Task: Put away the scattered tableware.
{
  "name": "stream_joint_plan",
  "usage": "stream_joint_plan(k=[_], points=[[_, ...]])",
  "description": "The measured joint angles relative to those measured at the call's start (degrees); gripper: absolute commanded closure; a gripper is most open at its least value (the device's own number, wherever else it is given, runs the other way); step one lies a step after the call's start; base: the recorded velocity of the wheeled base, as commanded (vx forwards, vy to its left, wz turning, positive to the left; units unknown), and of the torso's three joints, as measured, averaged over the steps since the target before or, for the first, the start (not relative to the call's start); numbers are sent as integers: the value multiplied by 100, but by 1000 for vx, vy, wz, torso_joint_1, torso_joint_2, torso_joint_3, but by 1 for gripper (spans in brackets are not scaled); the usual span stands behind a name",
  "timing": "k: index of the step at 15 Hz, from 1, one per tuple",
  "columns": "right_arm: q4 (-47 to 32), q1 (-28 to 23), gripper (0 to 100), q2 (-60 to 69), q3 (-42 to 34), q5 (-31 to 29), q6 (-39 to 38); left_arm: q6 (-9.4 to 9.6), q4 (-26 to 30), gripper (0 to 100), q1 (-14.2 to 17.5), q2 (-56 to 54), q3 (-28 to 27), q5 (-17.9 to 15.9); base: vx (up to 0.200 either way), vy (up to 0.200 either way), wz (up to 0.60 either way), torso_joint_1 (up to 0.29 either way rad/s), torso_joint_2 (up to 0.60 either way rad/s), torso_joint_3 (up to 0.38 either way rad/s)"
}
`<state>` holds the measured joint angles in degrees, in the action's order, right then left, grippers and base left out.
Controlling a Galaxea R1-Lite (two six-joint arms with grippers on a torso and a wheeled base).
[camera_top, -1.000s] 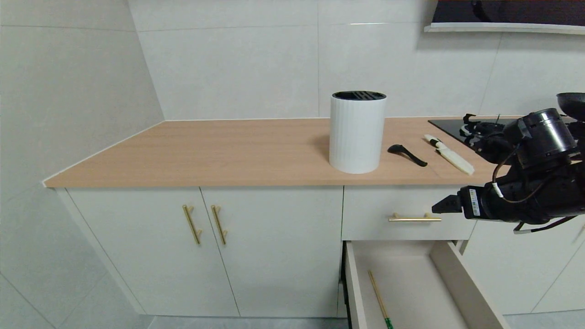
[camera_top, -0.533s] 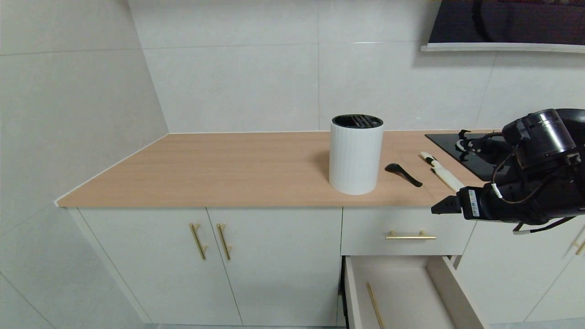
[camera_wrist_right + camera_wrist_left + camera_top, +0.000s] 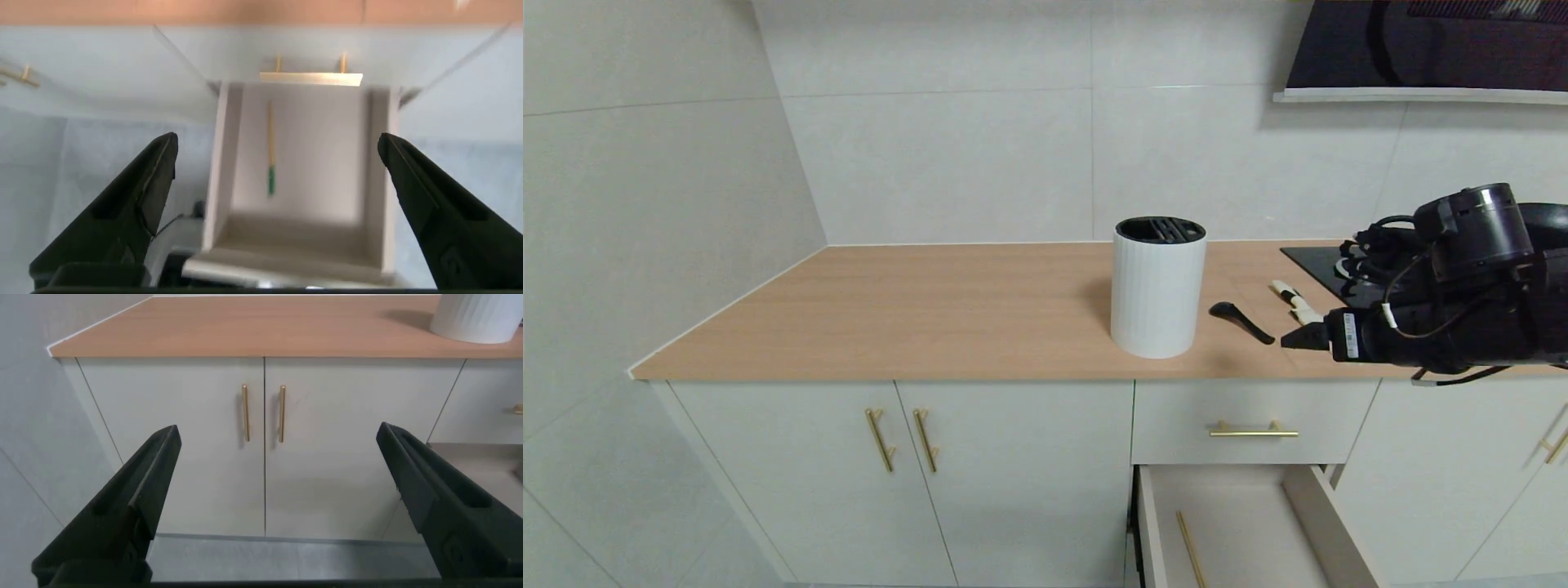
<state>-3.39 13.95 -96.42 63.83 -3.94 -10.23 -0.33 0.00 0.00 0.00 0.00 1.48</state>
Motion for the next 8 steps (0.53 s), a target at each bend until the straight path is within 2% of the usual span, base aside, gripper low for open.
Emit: stream_joint_plan(k=[4, 8], points=[[1141, -286, 0, -1163, 636, 27, 818, 1, 0, 0, 0, 0, 0, 0, 0, 0, 0, 0, 0, 0], [1507, -621, 0, -2363, 1891, 197, 1318, 0, 0, 0, 0, 0, 0, 0, 0, 0, 0, 0, 0, 0]])
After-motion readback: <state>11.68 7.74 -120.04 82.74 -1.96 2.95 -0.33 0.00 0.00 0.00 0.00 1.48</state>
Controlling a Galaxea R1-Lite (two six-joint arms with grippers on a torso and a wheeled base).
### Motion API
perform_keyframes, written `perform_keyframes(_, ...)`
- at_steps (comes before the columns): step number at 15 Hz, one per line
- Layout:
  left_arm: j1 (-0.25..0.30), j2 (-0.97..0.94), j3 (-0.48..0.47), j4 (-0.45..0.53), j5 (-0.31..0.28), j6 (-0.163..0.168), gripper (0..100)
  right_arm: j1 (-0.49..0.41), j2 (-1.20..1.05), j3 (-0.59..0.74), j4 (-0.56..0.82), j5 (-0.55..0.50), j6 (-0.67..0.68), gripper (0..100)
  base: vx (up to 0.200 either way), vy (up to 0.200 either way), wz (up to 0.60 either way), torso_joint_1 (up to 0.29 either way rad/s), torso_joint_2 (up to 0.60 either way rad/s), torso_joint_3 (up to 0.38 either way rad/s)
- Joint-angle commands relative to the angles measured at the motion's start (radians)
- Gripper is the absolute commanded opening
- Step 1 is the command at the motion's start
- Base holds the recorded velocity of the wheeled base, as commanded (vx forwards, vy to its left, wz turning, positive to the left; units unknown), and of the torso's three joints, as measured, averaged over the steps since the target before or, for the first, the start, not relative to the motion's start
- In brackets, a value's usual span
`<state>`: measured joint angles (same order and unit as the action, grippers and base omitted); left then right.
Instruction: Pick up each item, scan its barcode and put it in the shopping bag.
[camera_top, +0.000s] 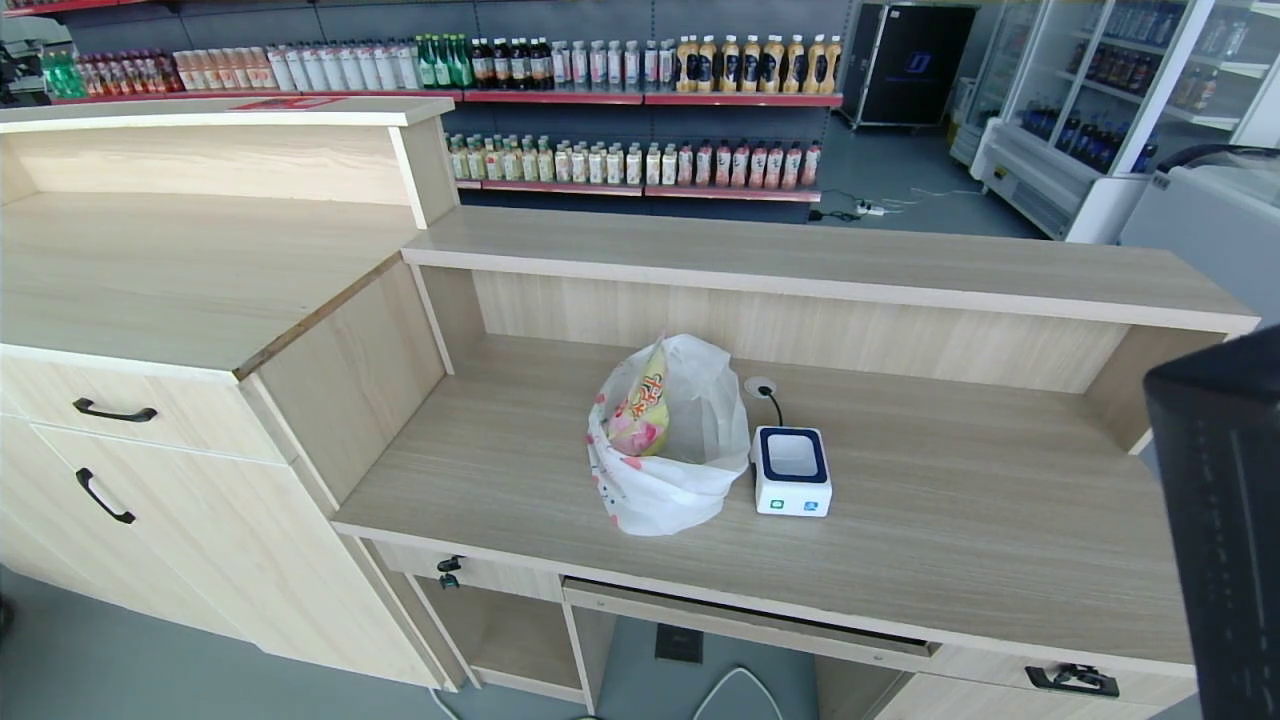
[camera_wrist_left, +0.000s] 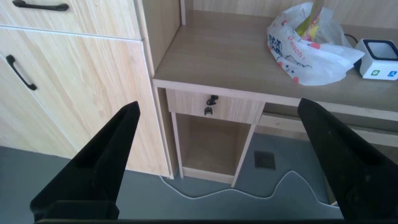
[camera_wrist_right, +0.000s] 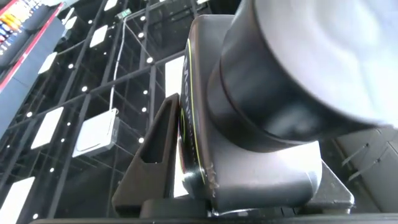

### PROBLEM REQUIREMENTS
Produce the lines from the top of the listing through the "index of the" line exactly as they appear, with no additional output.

### EXPECTED OUTPUT
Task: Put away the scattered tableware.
{
  "name": "stream_joint_plan",
  "usage": "stream_joint_plan(k=[_], points=[[_, ...]])",
  "description": "The measured joint angles relative to those measured at the call's start (degrees); gripper: absolute commanded closure; a gripper is most open at its least value (the device's own number, wherever else it is given, runs the other way); step one lies a step after the call's start; base: the recorded velocity of the wheeled base, as commanded (vx forwards, vy to its left, wz turning, positive to the left; units unknown), and of the torso's three joints, as measured, averaged over the steps since the target before or, for the first, the start (not relative to the call's start); numbers are sent as integers: the value multiplied by 100, but by 1000 for vx, vy, wz, torso_joint_1, torso_joint_2, torso_joint_3, but by 1 for gripper (spans in brackets are not scaled); the usual span stands behind a name",
  "timing": "k: index of the step at 15 Hz, from 1, one per tuple",

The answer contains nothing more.